◆ **Required action**
Starting at the line that contains "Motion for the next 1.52" and ending at the line that contains "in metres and", the lines below are to be given again exactly, with nothing added.

[[ Supplied data, beginning ]]

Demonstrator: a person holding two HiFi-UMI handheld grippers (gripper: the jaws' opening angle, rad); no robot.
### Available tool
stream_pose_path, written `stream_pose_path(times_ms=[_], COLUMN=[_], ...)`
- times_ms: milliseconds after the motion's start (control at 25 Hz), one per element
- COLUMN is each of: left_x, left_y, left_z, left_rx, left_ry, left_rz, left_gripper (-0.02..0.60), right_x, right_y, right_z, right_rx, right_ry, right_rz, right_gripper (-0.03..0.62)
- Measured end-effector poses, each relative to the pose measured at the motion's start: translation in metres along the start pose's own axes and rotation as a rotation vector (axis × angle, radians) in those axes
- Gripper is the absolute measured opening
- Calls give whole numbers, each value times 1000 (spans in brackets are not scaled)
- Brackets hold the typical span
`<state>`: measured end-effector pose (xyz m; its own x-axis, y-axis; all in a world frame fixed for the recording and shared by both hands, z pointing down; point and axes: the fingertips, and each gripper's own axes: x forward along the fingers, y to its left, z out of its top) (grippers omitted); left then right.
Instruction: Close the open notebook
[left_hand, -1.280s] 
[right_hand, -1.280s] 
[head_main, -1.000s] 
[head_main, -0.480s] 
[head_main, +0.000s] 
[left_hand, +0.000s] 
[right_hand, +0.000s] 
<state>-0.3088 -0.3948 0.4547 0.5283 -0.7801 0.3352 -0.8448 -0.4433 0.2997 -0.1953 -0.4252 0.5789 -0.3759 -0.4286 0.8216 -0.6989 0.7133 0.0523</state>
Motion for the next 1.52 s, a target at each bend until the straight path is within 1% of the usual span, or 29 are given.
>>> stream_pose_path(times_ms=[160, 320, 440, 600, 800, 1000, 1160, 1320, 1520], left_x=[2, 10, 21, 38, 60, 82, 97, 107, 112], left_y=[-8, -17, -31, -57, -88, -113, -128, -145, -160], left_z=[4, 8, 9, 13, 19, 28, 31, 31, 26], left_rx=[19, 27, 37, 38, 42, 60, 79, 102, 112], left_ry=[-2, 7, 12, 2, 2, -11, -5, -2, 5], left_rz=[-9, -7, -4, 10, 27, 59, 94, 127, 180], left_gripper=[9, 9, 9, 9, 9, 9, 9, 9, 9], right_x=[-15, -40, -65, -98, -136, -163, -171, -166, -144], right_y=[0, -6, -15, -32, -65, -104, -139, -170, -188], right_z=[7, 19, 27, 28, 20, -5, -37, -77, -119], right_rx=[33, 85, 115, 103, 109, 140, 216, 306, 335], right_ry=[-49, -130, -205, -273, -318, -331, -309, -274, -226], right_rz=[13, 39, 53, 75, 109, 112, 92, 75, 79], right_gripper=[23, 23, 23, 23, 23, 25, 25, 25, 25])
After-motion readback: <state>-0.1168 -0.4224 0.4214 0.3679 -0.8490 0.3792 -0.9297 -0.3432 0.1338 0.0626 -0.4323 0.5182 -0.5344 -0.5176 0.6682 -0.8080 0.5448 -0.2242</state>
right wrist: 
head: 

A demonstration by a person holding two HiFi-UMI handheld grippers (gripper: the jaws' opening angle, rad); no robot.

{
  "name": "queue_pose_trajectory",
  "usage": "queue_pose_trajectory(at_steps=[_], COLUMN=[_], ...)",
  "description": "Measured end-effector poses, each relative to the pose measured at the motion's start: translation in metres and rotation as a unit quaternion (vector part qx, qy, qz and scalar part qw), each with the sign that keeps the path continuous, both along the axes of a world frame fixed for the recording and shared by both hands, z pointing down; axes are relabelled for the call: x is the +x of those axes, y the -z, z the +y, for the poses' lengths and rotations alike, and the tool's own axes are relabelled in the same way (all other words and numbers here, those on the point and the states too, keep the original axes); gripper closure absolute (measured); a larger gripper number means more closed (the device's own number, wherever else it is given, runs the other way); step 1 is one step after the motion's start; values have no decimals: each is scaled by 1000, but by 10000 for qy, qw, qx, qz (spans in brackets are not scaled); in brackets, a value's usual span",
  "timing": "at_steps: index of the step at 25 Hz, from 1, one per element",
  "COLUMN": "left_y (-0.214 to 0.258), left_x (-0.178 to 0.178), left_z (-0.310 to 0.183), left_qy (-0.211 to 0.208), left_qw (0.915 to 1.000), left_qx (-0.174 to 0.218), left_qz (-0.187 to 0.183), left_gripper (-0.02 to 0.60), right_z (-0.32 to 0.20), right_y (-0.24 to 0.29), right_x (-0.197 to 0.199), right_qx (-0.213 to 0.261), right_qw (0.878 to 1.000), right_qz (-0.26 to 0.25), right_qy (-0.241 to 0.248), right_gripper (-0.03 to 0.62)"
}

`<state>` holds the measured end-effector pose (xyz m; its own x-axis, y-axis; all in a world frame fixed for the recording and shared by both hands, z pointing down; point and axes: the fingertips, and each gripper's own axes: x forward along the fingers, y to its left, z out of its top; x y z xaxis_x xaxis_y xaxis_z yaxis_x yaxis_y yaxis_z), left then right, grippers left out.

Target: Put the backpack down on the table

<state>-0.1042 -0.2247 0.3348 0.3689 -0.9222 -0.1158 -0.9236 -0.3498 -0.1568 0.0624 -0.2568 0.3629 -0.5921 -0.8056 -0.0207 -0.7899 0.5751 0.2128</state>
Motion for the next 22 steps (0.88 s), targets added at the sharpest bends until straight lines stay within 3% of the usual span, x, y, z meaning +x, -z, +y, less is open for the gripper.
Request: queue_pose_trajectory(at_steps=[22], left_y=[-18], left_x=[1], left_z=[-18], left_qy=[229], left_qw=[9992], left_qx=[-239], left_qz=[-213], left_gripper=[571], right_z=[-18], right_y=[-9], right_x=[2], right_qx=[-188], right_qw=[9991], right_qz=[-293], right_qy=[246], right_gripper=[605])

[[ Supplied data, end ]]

◆ **Worked solution**
Motion for the next 1.52 s, a target at each bend until the straight path is within 1% of the usual span, or 29 are given.
>>> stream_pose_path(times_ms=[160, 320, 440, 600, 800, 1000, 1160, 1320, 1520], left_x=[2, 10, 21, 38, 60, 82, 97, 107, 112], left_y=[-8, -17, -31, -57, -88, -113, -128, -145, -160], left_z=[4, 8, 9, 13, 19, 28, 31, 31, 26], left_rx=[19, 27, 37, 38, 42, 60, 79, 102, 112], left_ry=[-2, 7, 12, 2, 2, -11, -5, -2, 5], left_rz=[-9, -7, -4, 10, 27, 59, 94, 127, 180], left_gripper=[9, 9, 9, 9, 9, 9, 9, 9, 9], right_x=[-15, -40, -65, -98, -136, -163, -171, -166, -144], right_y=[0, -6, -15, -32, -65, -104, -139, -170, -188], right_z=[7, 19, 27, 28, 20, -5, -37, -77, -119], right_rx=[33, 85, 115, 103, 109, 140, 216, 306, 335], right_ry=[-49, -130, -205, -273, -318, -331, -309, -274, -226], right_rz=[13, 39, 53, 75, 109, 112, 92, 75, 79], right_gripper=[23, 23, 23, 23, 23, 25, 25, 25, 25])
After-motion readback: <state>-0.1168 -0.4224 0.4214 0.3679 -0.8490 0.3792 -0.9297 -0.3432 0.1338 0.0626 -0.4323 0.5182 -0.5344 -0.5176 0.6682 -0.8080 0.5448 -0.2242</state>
right wrist: 
head: 

A demonstration by a person holding two HiFi-UMI handheld grippers (gripper: the jaws' opening angle, rad); no robot.

{
  "name": "queue_pose_trajectory",
  "usage": "queue_pose_trajectory(at_steps=[_], COLUMN=[_], ...)",
  "description": "Measured end-effector poses, each relative to the pose measured at the motion's start: translation in metres and rotation as a unit quaternion (vector part qx, qy, qz and scalar part qw), each with the sign that keeps the path continuous, both along the axes of a world frame fixed for the recording and shared by both hands, z pointing down; axes are relabelled for the call: x is the +x of those axes, y the -z, z the +y, for the poses' lengths and rotations alike, and the tool's own axes are relabelled in the same way (all other words and numbers here, those on the point and the states too, keep the original axes); gripper closure absolute (measured); a larger gripper number means more closed (the device's own number, wherever else it is given, runs the other way); step 1 is one step after the motion's start; values have no decimals: each is scaled by 1000, but by 10000 for qy, qw, qx, qz (spans in brackets are not scaled); in brackets, a value's usual span",

This answer has been written out in full.